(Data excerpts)
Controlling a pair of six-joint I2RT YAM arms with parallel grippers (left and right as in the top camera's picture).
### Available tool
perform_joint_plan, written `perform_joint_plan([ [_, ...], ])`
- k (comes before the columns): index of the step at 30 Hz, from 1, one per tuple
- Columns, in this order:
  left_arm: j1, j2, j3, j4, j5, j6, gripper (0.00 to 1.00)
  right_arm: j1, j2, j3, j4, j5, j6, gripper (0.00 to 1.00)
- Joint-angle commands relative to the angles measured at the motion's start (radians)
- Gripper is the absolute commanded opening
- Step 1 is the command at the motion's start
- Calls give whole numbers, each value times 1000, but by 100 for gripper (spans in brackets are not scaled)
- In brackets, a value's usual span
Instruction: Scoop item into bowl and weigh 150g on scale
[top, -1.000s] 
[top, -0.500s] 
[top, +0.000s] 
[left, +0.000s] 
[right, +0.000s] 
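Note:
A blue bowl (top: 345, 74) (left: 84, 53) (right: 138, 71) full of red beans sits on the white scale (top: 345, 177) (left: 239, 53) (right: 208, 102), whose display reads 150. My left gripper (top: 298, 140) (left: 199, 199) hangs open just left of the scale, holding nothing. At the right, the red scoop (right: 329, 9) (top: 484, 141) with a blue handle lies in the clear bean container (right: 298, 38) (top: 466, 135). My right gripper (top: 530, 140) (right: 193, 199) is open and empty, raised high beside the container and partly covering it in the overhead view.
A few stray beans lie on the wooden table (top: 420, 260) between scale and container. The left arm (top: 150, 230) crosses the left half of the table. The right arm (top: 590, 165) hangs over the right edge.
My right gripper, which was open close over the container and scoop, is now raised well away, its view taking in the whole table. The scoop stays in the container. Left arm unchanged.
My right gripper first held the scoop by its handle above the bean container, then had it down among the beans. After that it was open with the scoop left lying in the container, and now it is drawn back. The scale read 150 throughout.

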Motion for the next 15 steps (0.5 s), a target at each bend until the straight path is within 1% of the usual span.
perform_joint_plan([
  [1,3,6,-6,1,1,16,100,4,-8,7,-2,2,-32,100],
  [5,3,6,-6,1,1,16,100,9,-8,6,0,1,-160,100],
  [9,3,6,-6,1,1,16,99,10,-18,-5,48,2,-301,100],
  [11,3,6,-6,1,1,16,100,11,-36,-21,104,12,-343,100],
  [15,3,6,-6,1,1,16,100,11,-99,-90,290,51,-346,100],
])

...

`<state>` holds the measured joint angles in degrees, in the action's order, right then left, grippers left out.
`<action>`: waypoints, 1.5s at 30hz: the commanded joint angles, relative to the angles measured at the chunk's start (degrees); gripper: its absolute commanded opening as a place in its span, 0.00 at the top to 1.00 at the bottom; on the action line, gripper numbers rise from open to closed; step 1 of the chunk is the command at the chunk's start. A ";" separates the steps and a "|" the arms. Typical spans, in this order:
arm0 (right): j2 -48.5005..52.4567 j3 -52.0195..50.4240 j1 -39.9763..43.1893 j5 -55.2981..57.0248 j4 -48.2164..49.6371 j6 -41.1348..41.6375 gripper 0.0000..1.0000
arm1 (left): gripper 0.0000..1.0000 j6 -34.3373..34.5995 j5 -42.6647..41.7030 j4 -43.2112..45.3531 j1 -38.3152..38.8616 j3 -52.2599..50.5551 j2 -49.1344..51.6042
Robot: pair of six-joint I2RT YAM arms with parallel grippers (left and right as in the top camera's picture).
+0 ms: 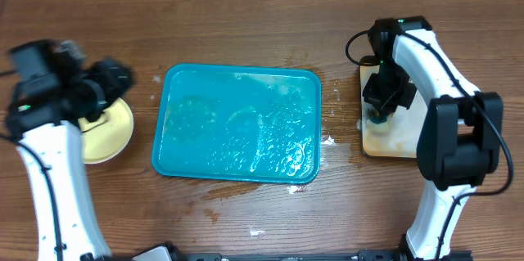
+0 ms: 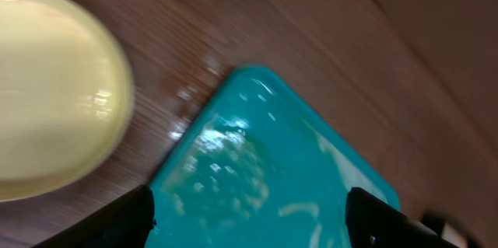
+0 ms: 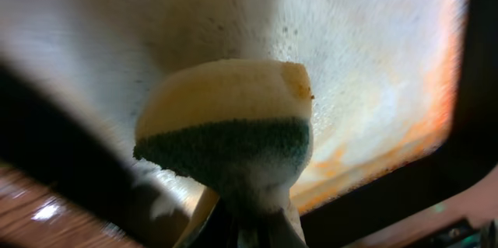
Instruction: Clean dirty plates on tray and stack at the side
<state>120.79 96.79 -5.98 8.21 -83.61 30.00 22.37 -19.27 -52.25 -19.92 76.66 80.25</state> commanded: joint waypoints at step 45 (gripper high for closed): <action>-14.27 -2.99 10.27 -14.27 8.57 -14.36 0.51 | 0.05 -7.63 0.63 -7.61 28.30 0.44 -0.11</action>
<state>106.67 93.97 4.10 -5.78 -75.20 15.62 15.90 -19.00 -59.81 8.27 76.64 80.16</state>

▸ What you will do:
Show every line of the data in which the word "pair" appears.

▸ Answer:
Controlling a pair of six-joint I2RT YAM arms with parallel grippers (left and right as in the top camera's picture).
Robot: pair of six-joint I2RT YAM arms with parallel grippers (left and right as in the top camera's picture).

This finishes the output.